Protesto pede afastamento de Yeda

Graciliano Rocha
| Tempo de leitura: 2 min

Porto Alegre - No mesmo dia em que a Assembléia Legislativa do Rio Grande do Sul anunciou a abertura da CPI para investigar a governadora Yeda Crusius (PSDB), manifestantes a favor e contra a tucana promoveram atos no centro de Porto Alegre.

Separados por uma rua e um cordão de policiais, os dois grupos agiram como torcidas rivais - gritaram, agitaram bandeiras e cartazes e fizeram provocações -, mas não houve confronto em frente ao Palácio Piratini (sede do governo gaúcho).

As manifestações envolveram entre 2.600 e 3.200 pessoas, de acordo com a Brigada Militar e os organizadores, respectivamente. Um padre da Comissão Pastoral da Terra (CPT) que protestava contra Yeda chegou a ser detido.

Em maior número, sindicalistas, funcionários públicos e estudantes que pediam a saída de Yeda carregaram bonecos que representavam a governadora e outras oito pessoas acusadas pelo Ministério Público Federal de integrar uma organização criminosa que recebeu dinheiro desviado do Departamento Estadual de Trânsito (Detran-RS). Os bonecos estavam algemados e foram entregues simbolicamente à polícia.

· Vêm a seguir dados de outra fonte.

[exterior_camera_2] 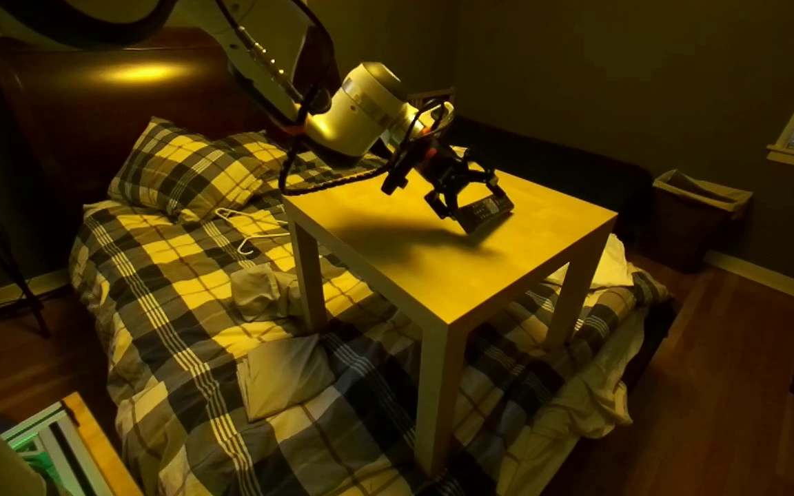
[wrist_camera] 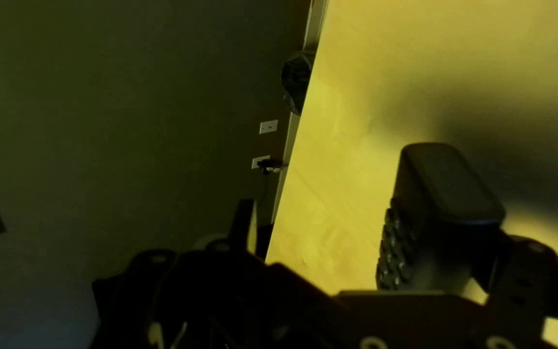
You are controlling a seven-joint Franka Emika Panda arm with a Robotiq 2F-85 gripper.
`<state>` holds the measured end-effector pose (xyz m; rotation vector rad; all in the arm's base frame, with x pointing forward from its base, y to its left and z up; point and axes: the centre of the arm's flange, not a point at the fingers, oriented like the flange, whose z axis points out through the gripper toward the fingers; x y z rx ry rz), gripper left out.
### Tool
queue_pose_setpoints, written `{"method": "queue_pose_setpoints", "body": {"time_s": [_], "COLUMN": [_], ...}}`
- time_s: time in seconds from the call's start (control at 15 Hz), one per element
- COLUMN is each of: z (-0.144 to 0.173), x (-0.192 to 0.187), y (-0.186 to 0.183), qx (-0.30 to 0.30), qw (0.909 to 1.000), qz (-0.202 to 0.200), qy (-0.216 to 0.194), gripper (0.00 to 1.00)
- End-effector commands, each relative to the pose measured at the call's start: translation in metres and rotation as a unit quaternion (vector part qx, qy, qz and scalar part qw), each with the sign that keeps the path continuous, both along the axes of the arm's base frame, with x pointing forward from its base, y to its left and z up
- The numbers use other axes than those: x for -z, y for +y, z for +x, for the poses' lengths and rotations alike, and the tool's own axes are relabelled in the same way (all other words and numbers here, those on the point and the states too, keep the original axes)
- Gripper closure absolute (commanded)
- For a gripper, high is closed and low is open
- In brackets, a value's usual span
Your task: Flip the remote control over
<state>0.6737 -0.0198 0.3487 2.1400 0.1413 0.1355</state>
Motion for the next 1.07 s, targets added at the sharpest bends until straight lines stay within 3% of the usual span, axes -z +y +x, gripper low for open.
{"method": "queue_pose_setpoints", "body": {"time_s": [0.0, 0.33, 0.53, 0.67, 0.8, 1.0], "z": [-0.008, -0.008, -0.008, -0.005, 0.000, 0.011], "x": [-0.019, -0.026, -0.030, -0.046, -0.066, -0.098], "y": [-0.002, -0.005, -0.006, -0.009, -0.017, -0.038], "qx": [-0.014, -0.032, -0.033, -0.017, -0.003, 0.017], "qw": [0.9984, 0.9880, 0.9800, 0.9686, 0.9576, 0.9327], "qz": [0.041, 0.115, 0.164, 0.214, 0.266, 0.345], "qy": [0.035, 0.098, 0.108, 0.126, 0.110, 0.102], "gripper": [0.00, 0.00, 0.00, 0.00, 0.00, 0.00]}}
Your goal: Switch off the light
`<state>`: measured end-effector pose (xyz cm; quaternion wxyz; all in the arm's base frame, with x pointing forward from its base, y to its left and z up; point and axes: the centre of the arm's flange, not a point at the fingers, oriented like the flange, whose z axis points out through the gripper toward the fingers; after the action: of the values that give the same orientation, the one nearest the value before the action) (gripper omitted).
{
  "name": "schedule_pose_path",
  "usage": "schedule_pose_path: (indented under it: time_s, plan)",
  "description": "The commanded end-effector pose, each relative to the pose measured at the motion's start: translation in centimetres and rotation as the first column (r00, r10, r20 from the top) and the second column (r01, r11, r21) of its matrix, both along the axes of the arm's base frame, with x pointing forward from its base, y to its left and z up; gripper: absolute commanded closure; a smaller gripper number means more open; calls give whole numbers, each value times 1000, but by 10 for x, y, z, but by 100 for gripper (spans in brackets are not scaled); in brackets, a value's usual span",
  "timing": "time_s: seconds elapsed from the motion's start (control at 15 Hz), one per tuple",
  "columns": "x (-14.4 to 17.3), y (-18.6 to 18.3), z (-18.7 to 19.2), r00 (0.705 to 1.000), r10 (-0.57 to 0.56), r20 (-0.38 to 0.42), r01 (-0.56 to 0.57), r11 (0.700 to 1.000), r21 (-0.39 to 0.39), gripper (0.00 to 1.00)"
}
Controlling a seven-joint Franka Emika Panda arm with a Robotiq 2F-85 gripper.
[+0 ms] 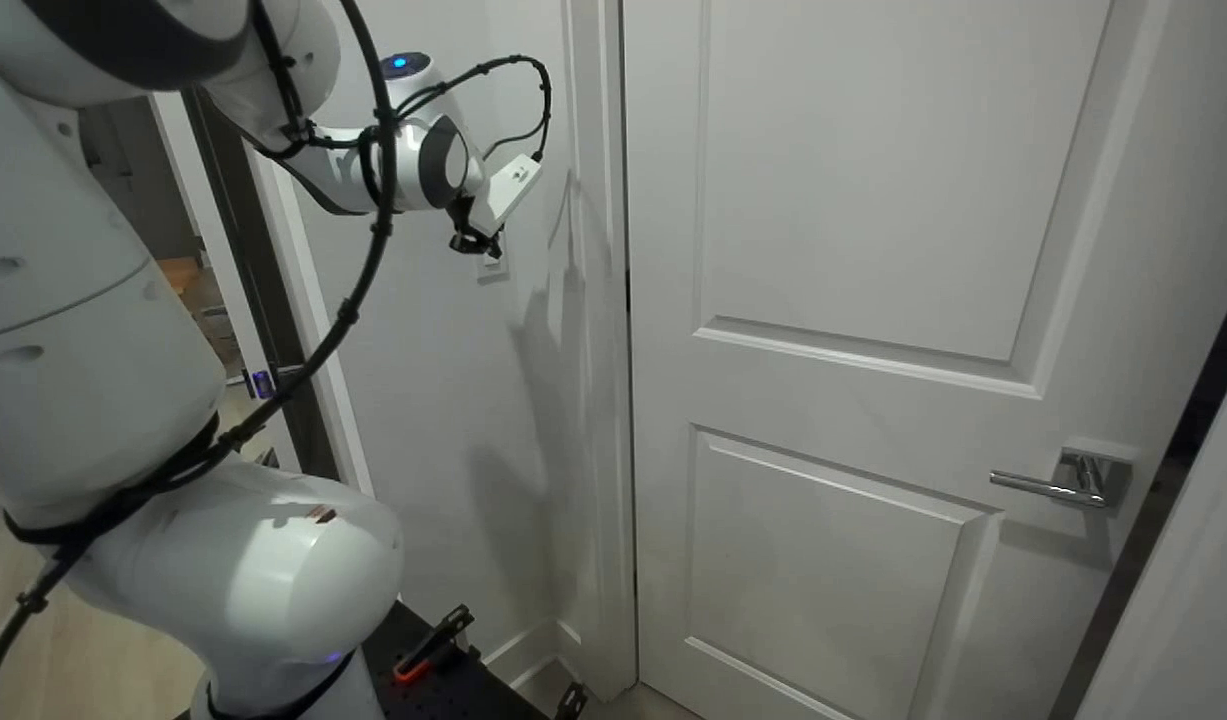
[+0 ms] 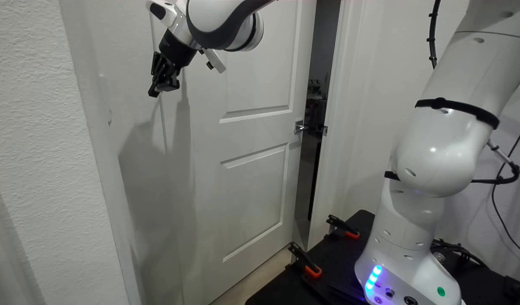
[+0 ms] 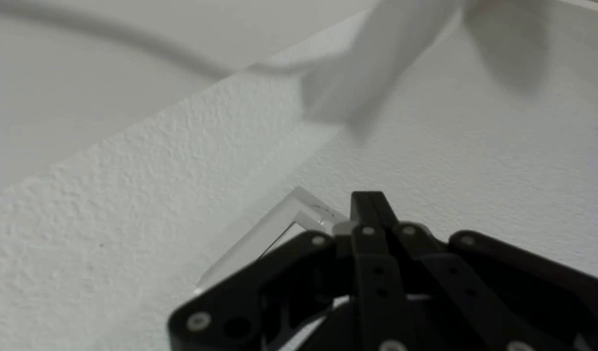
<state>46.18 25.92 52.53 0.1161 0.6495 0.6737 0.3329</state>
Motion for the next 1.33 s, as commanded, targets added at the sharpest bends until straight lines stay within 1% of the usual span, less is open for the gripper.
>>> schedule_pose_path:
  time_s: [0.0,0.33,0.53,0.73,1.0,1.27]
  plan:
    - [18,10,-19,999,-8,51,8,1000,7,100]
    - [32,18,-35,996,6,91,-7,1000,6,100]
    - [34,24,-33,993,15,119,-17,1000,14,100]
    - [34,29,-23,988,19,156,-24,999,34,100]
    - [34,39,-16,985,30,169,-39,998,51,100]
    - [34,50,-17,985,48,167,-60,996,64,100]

O “Fora, Yeda”, como o movimento foi batizado, mobilizou mais de 2 mil pessoas, conforme a polícia, inclusive ativistas trazidos do interior em ônibus pagos por sindicatos que se opõem ao governo. Políticos de partidos de oposição (PT, PDT, PSOL e PC do B) discursaram. “Esse governo já caiu politicamente. Se Yeda não sair, o governo não tem mais legitimidade para propor nada para o Estado”, afirmou Rejane Oliveira, presidente do Centro dos Professores do RS (CPERS).

A resposta governista, o “Fica, Yeda”, foi articulada pela juventude do PSDB, que reuniu perto do Palácio Piratini cerca de 150 pessoas. Imitando slogan de Lula na campanha de 2006, uma das faixas pedia: “Deixem a mulher trabalhar”.

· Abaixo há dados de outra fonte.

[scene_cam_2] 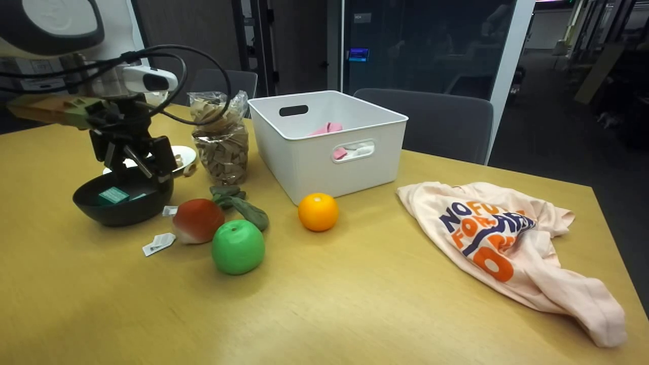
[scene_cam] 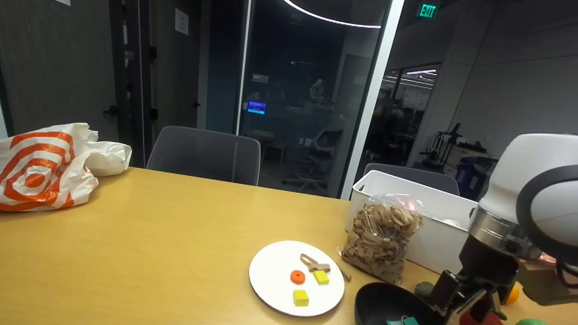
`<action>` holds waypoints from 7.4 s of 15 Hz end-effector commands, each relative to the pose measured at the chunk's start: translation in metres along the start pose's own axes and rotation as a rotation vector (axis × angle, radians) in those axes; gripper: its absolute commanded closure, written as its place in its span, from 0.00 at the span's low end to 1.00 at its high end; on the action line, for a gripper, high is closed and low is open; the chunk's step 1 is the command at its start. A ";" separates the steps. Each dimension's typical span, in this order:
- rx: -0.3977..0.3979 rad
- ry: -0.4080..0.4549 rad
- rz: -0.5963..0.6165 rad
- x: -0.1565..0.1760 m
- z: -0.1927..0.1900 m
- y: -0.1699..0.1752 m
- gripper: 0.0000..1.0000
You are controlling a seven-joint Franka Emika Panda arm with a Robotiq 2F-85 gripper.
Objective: Put the blocks on the plate, then put the toy fruits and vegetable in the bowl
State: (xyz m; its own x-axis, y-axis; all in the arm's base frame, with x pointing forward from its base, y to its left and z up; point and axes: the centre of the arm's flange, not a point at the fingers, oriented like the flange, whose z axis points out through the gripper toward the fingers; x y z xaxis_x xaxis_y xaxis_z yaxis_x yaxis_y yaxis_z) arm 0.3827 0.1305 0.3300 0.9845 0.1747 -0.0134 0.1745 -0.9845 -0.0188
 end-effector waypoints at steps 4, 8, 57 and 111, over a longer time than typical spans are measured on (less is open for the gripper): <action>-0.005 0.021 0.026 0.007 0.027 0.004 0.00; 0.001 0.020 0.040 0.009 0.040 0.011 0.00; -0.195 -0.057 -0.114 0.086 -0.096 -0.121 0.93; -0.942 0.908 -0.406 0.070 -0.024 -0.236 0.93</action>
State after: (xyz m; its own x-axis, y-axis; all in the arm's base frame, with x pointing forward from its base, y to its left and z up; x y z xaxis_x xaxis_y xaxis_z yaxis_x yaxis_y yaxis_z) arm 0.4285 0.3816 0.3523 0.5276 0.7187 0.4529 0.0843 -0.5748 0.8139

O marido da governadora, Carlos Crusius, também denunciado pela Procuradoria, participou do ato. Crusius disse que estava ali como “militante”. Quando os manifestantes do outro lado da rua perceberam sua presença, ele foi chamado de “ladrão”.

“Essa oposição raivosa está tentando dar um golpe. Estamos respondendo na rua porque estamos cansados de acusações sem fundamento”, disse Daniel Ludwig, da juventude do PSDB. Por volta das 13h, os tucanos deram as mãos, simbolizando abraço no Piratini.

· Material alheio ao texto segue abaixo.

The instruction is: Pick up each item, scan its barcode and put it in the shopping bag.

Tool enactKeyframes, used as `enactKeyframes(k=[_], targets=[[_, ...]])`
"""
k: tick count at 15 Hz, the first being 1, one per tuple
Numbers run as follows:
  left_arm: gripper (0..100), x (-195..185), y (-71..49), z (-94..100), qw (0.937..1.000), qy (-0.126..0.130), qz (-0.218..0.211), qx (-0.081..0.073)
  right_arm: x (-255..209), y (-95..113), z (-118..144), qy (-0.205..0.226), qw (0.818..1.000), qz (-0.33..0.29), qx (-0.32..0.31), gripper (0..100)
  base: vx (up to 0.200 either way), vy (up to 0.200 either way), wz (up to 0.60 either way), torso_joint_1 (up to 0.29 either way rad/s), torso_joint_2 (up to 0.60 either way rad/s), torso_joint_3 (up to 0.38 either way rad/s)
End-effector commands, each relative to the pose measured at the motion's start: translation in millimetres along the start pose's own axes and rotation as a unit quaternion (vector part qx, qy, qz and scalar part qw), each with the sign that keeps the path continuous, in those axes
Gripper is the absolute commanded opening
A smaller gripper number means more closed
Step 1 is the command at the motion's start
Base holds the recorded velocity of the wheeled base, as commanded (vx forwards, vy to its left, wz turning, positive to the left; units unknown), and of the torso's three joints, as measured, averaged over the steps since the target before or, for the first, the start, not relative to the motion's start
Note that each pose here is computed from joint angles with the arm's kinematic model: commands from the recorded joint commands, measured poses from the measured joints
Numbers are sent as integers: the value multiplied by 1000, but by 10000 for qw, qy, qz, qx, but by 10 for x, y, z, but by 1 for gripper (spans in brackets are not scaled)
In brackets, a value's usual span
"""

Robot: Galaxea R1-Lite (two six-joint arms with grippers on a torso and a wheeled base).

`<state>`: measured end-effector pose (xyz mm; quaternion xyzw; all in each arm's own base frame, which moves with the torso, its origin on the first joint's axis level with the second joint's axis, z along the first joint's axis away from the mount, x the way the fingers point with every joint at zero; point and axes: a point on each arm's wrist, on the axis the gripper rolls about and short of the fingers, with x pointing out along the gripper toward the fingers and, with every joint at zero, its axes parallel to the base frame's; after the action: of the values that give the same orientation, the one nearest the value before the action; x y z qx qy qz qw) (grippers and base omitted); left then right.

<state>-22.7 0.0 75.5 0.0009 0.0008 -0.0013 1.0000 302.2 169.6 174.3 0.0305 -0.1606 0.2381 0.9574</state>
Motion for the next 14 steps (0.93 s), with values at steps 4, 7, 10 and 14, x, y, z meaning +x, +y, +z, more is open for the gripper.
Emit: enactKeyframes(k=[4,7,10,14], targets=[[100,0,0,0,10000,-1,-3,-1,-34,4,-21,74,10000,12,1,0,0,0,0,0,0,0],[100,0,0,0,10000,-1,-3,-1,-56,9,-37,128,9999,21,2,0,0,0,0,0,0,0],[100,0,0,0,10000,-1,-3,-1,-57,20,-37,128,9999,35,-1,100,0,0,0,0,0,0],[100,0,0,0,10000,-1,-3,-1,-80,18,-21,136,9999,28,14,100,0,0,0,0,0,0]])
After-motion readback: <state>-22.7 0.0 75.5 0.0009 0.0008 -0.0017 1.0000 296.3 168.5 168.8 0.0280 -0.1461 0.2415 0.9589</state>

O presidente da Assembléia, Ivar Pavan (PT), anunciou que o requerimento assinado por 39 deputados para a instalação da CPI cumpria os requisitos legais. Na próxima semana, após a publicação do ato no “Diário Oficial”, os partidos indicarão os membros. Os trabalhos só deverão começar na última semana de agosto.

Aliados de Yeda terão maioria, com oito das 12 vagas da CPI.